Yesterday, June 11, science journal Nature reported that molecular biologist Denis Rebrikov is considering implanting gene-edited embryos into women, possibly before the end of the year if he can get approval from three government agencies, including the health ministry, by then.
Last year, Chinese scientist He Jiankui and his team, based at the Southern University of Science and Technology in Shenzhen, recruited couples with the intention of creating the first ever gene-edited babies.
The team planned to eliminate a gene called CCR5 with the hope of making babies resistant to HIV, smallpox, and cholera.

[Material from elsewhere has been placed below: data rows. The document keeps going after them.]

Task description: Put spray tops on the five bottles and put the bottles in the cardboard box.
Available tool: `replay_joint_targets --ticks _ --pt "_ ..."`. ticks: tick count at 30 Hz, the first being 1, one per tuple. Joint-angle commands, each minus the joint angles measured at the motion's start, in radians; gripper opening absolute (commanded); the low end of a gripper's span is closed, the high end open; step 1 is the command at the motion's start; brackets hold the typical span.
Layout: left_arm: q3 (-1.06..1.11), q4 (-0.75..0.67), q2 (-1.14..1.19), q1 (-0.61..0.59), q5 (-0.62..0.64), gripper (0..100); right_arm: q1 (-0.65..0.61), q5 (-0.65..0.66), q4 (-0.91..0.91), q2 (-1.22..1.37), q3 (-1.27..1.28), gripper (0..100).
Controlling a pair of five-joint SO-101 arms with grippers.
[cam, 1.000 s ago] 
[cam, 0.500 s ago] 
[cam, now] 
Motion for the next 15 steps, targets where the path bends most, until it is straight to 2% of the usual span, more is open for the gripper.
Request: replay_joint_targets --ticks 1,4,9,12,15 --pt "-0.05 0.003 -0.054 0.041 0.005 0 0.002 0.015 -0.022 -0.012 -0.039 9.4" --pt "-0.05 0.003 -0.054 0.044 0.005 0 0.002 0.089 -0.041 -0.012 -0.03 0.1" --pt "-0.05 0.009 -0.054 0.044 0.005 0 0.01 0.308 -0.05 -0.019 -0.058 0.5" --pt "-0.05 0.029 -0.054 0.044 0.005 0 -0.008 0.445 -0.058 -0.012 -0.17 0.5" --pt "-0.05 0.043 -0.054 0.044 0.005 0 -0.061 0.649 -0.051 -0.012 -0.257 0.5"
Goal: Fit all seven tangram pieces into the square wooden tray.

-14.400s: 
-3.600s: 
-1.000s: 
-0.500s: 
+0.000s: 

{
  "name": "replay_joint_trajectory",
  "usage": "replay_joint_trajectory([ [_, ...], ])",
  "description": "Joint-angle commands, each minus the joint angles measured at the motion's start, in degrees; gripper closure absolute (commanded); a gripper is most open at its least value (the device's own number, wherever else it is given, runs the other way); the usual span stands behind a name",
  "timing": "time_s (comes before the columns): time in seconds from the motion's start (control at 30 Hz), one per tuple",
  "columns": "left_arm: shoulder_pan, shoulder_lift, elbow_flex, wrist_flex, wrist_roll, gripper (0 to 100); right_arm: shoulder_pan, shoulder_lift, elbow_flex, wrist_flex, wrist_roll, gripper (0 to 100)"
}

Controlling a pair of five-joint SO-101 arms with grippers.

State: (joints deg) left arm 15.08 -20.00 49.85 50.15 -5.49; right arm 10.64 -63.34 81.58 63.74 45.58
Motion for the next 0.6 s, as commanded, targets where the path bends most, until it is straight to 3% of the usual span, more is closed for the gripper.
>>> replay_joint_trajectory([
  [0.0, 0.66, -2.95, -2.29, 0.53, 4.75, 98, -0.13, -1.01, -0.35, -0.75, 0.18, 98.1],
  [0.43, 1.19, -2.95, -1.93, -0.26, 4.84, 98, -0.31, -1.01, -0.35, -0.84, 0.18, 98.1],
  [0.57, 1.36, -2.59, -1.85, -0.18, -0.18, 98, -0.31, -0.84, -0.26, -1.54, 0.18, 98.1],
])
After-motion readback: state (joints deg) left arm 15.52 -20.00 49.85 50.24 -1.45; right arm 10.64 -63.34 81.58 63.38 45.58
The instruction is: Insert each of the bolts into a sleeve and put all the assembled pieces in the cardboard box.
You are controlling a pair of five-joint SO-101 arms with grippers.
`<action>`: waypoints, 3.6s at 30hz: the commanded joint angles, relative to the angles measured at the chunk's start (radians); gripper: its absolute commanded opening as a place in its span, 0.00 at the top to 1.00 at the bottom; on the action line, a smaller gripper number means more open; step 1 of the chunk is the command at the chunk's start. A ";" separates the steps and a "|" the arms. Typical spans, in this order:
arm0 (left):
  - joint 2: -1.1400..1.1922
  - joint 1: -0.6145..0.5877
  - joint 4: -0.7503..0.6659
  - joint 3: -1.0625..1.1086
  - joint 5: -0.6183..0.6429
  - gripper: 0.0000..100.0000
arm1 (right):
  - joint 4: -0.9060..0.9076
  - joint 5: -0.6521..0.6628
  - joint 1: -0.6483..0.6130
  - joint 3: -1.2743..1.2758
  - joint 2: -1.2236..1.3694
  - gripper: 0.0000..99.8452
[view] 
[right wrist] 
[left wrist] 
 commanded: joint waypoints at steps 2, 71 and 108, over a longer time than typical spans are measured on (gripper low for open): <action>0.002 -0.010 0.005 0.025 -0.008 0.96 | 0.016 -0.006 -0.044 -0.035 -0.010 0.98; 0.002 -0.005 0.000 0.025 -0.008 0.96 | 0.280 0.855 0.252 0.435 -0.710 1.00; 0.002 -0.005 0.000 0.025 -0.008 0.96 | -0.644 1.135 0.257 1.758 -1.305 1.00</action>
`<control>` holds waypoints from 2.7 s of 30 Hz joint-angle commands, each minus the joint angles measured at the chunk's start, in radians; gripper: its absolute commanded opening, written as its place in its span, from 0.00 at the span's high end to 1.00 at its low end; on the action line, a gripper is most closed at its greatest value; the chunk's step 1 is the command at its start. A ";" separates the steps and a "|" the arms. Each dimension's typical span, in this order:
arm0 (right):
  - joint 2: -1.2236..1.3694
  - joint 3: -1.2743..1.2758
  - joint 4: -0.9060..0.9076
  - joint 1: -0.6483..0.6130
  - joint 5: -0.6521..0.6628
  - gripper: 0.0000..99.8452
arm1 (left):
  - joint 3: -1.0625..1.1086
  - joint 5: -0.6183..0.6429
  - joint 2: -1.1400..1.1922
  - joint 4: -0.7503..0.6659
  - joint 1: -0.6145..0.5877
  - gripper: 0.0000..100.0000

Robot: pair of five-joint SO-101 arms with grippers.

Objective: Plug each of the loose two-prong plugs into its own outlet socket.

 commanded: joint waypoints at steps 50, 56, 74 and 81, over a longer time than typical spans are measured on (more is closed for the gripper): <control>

In November 2018, reports surfaced of a couple in the trial giving birth to gene-edited twin girls, provoking an outcry from scientists across the globe.
In the wake of the reports, scientists urged policymakers to implement a regulatory framework governing the use of CRISPR technology in humans.
At the time, Kathy Niakan, group leader at the Francis Crick Institute in London, said that if the reports were true then He’s work is “a highly irresponsible, unethical and dangerous use of genome-editing technology”.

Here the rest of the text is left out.